The X-Files is about Point of View. Sometimes, the show had unreliable witnesses or narrators. Somewhere between various points of view is the truth. This was shown again by the new narrative in “My Struggle III.” Hence, the clever twist in the opening tag, “I Want To Believe” into “I Want To Lie.” The episode will remind long time viewers of several prior episodes from years past. The debate about mythology being ruined based on 2016 and the “retcon” argument is up for debate again.

– One being the parallel universe idea from “Monday,” in regards to Scully, the idea that her premonitions in this episode via choices might have already altered impending future events.

– Scully’s condition seems to be similar and the inverse of Mulder’s heightened brain condition from “Biogenesis” and “The Sixth Extinction I & II.”

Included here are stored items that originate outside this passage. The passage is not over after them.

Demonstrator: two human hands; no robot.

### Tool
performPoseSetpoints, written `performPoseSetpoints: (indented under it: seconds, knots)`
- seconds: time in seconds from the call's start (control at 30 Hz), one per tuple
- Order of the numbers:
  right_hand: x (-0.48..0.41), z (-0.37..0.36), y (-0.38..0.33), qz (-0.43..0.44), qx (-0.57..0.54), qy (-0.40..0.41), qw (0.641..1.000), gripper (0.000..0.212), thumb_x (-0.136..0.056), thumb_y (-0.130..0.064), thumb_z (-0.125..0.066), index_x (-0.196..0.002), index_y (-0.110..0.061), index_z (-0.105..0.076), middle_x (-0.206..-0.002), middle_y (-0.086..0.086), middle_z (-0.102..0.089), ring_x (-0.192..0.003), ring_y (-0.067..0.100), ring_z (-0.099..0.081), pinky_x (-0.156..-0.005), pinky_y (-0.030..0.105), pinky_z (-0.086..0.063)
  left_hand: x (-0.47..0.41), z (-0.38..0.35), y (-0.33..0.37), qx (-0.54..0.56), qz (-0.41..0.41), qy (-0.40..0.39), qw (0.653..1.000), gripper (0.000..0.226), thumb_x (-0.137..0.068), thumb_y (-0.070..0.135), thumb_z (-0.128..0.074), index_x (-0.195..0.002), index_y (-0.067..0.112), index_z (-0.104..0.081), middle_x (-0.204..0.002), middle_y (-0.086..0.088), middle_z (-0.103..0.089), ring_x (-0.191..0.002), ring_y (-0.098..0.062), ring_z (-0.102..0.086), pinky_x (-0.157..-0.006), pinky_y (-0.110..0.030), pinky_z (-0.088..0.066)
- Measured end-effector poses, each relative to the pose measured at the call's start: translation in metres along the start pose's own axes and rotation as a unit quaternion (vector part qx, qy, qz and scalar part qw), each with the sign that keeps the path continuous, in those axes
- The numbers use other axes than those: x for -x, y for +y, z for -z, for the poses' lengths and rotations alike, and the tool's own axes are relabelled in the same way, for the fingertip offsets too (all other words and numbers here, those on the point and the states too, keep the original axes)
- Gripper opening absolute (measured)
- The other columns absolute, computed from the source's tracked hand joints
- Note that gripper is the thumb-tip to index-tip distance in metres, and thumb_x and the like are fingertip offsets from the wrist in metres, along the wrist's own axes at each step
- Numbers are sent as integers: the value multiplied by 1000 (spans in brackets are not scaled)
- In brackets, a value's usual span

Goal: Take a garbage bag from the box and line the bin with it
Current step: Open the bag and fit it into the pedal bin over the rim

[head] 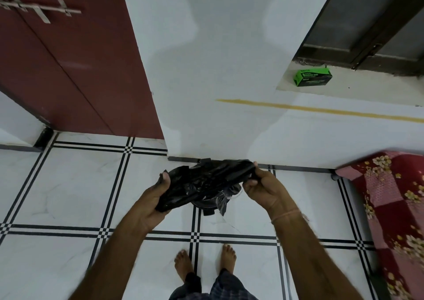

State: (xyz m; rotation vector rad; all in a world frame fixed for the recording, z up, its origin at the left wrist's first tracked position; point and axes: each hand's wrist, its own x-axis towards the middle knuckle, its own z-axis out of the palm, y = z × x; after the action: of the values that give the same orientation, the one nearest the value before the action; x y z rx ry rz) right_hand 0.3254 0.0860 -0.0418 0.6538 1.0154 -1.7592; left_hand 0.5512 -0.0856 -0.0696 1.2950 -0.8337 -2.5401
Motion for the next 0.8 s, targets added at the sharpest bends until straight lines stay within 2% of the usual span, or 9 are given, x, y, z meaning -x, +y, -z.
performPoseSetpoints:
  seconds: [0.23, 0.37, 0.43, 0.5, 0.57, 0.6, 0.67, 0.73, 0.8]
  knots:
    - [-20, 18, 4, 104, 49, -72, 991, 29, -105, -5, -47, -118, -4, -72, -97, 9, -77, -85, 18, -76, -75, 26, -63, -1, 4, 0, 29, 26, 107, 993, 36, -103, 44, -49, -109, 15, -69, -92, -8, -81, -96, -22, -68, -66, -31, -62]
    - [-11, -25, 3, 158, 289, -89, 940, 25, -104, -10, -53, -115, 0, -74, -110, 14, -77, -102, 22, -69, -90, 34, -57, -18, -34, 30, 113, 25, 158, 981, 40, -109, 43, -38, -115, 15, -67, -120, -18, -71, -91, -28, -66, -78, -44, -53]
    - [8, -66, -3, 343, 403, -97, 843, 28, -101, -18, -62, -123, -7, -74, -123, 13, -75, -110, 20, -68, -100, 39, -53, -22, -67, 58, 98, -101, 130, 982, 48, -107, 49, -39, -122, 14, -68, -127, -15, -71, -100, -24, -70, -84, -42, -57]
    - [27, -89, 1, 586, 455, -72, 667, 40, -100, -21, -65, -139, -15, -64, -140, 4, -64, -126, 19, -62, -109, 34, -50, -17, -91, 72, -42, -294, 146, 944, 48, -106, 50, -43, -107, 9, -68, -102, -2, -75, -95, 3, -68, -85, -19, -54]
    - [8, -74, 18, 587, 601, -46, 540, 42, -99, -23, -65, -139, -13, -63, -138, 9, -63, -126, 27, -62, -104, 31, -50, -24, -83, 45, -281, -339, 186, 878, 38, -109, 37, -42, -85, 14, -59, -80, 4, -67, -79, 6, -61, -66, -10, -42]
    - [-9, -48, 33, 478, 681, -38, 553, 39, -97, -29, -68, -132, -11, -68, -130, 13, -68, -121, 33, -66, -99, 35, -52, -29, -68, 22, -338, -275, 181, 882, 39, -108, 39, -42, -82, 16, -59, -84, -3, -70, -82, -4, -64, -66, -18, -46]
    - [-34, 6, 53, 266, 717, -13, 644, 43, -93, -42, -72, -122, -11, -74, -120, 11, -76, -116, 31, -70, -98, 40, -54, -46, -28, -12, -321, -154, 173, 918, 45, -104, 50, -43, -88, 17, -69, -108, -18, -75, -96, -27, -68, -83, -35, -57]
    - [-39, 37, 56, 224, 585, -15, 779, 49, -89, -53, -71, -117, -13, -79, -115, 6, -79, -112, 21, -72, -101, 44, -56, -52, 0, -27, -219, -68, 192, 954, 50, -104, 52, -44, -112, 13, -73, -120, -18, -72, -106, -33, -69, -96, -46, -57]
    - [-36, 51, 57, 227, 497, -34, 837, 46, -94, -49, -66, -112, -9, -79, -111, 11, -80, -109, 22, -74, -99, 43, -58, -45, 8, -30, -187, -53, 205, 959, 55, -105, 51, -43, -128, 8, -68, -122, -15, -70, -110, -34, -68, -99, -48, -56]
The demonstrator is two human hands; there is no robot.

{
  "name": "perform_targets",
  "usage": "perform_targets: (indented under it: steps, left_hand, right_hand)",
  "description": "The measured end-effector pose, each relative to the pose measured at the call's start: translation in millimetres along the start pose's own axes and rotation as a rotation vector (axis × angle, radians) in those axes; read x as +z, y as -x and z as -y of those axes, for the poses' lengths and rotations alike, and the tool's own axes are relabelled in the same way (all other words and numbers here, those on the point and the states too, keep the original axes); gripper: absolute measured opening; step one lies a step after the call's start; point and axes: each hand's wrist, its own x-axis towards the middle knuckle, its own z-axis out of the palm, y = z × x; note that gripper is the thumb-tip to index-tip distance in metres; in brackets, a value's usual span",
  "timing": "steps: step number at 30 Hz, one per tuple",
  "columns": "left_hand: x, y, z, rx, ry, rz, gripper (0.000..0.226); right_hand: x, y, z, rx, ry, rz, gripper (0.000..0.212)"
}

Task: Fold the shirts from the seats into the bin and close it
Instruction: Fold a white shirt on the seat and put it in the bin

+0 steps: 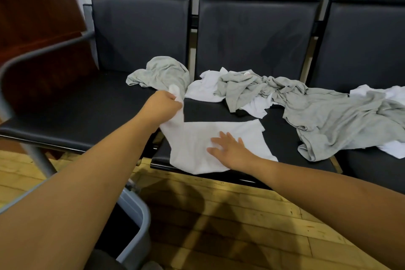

– C.G.B. Spender will always lie to suit his needs, and his lies to Monica Reyes are no different than his lies about Samantha from years past. For fans who remember season seven’s “En Ami,” the revelation of Scully’s association with CSM shouldn’t be much of a surprise. Chris Carter told EW that it was always planned that CSM drugged Scully and used alien science to impregnate her. The first draft of that script and screenwriting credit goes to none other than the Smoking Man himself, William B. Davis.

– The new warring factions of the Syndicate is fascinating, and this mirrors the warring factions of the Millennium Group from Chris Carter’s other series, Millennium (1996-1998).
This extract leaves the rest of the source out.